Self healthcheck

Asaf Las · Jan 22, 2014

Hi

When designing long running background process
is it feasible to monitor object/memory leakage due
to improper programming?
If it could be possible to make module which monitor and
record trends if alive objects then event can be
generated and logged if noof "zombie" objects
are to increase in longer run.

Would the gc.count() serve for such purpose?

Thanks

Asaf

Chris Angelico · Jan 22, 2014

When designing long running background process
is it feasible to monitor object/memory leakage due
to improper programming?

I assume you're talking about pure Python code, running under CPython.
(If you're writing an extension module, say in C, there are completely
different ways to detect reference leaks; and other Pythons will
behave slightly differently.) There's no way to detect truly
unreferenced objects, because they simply won't exist - not after a
garbage collection run, and usually sooner than that. But if you want
to find objects that you're somehow not using and yet still have live
references to, you'll need to define "using" in a way that makes
sense. Generally there aren't many ways that that can happen, so those
few places are candidates for a weak reference system (maybe you map a
name to the "master object" representing that thing, and you can
recreate the master object from the disk, so when nothing else is
referring to it, you can happily flush it out - that mapping is a good
candidate for weak references).

But for most programs, don't bother. CPython is pretty good at keeping
track of its own references, so chances are you don't need to - and if
you're seeing the process's memory usage going up, it's entirely
possible you can neither detect nor correct the problem in Python code
(eg heap fragmentation).

ChrisA

Asaf Las · Jan 22, 2014

I assume you're talking about pure Python code, running under CPython.
(If you're writing an extension module, say in C, there are completely
different ways to detect reference leaks; and other Pythons will
behave slightly differently.) There's no way to detect truly
unreferenced objects, because they simply won't exist - not after a
garbage collection run, and usually sooner than that. But if you want
to find objects that you're somehow not using and yet still have live
references to, you'll need to define "using" in a way that makes
sense. Generally there aren't many ways that that can happen, so those
few places are candidates for a weak reference system (maybe you map a
name to the "master object" representing that thing, and you can
recreate the master object from the disk, so when nothing else is
referring to it, you can happily flush it out - that mapping is a good
candidate for weak references).

But for most programs, don't bother.
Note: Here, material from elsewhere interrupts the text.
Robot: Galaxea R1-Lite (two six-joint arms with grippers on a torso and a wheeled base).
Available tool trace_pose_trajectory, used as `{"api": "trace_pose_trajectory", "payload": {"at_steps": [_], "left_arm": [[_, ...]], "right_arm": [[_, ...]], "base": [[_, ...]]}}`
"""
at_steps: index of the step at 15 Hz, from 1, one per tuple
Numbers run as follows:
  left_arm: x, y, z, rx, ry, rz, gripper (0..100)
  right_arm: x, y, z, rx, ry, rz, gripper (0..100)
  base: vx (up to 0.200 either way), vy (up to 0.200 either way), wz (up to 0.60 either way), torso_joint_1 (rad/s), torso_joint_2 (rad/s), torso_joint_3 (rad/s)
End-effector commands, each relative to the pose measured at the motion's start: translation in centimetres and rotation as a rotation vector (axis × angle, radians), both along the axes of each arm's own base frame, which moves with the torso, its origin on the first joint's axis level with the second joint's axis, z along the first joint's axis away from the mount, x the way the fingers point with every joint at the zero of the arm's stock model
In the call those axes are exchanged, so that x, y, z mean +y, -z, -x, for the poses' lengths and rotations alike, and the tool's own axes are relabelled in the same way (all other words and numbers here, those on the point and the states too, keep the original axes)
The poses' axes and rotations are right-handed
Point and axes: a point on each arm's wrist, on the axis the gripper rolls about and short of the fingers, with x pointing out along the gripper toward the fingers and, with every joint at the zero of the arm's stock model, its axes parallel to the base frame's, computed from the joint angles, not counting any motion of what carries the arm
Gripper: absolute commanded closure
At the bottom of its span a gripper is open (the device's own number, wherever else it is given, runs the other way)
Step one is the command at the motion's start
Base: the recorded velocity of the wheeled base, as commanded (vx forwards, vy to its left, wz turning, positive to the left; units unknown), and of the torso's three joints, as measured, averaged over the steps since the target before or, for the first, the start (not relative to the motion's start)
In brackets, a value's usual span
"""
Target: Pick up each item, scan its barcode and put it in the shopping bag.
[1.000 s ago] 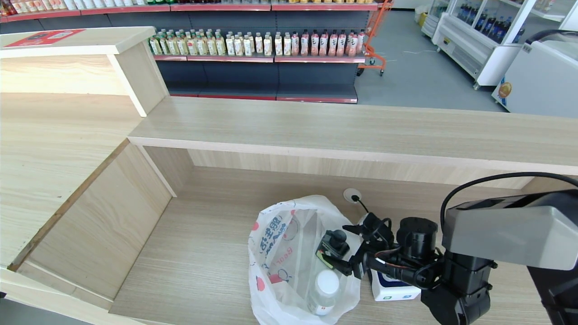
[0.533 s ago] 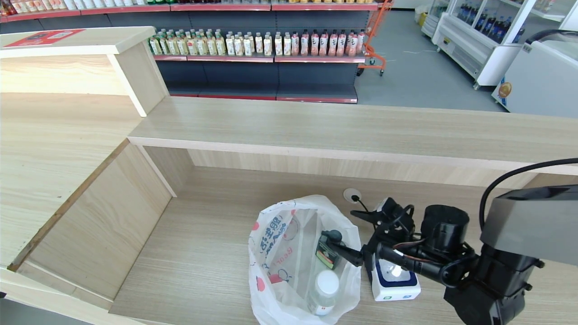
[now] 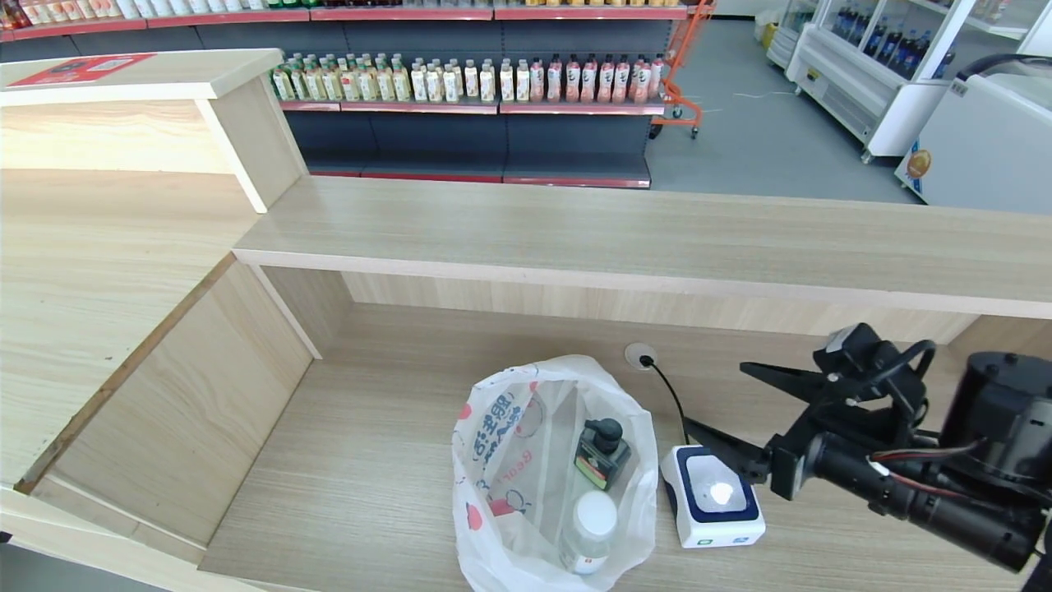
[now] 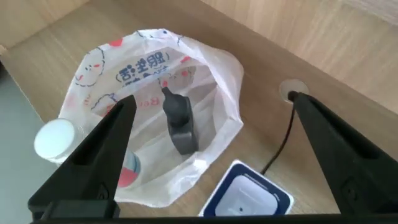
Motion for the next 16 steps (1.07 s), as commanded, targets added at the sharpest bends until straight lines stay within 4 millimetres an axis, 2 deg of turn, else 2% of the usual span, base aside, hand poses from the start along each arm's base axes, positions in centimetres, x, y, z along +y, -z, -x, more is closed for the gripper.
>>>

CPython is pretty good at keeping
track of its own references, so chances are you don't need to - and if
you're seeing the process's memory usage going up, it's entirely
possible you can neither detect nor correct the problem in Python code
(eg heap fragmentation).
ChrisA

Hi Chris

Yes the question was about CPython. But i am not after CPython leaks
though detecting these would be good, but my own mistakes leading to
accumulation of data in mutable structures.
there will be few processes running python code standalone communicating
across servers and every activity will be spread over time so
i have to persistently keep record of activity and remove it later when
activity is finished. In addition to checking objects directly i would
like to analyze also app health indirectly via checking amount of data
it holds. let say there is permanently 100 activities per second and
typical object count figure is 1000 (in abstract units averaged over long enough time window), so i would check throughput and memory to see if my program is healthy in terms of leaking resources and generate log if it
is not.
Input to such module will be traffic events (whatever event significant
to object creation).
So i am looking for proper way to detect memory held by CPython app. And
it would be good if memory can be deduced down to object/class name so
blamed one could be identified and reported.

Thanks

Asaf

Nicholas Cole · Jan 22, 2014

Hi Chris

Yes the question was about CPython. But i am not after CPython leaks
though detecting these would be good, but my own mistakes leading to
accumulation of data in mutable structures.
there will be few processes running python code standalone communicating
across servers and every activity will be spread over time so
i have to persistently keep record of activity and remove it later when
activity is finished. In addition to checking objects directly i would
like to analyze also app health indirectly via checking amount of data
it holds. let say there is permanently 100 activities per second and
typical object count figure is 1000 (in abstract units averaged over long
enough time window), so i would check throughput and memory to see if my
program is healthy in terms of leaking resources and generate log if it
is not.
Input to such module will be traffic events (whatever event significant
to object creation).
So i am looking for proper way to detect memory held by CPython app. And
it would be good if memory can be deduced down to object/class name so
blamed one could be identified and reported.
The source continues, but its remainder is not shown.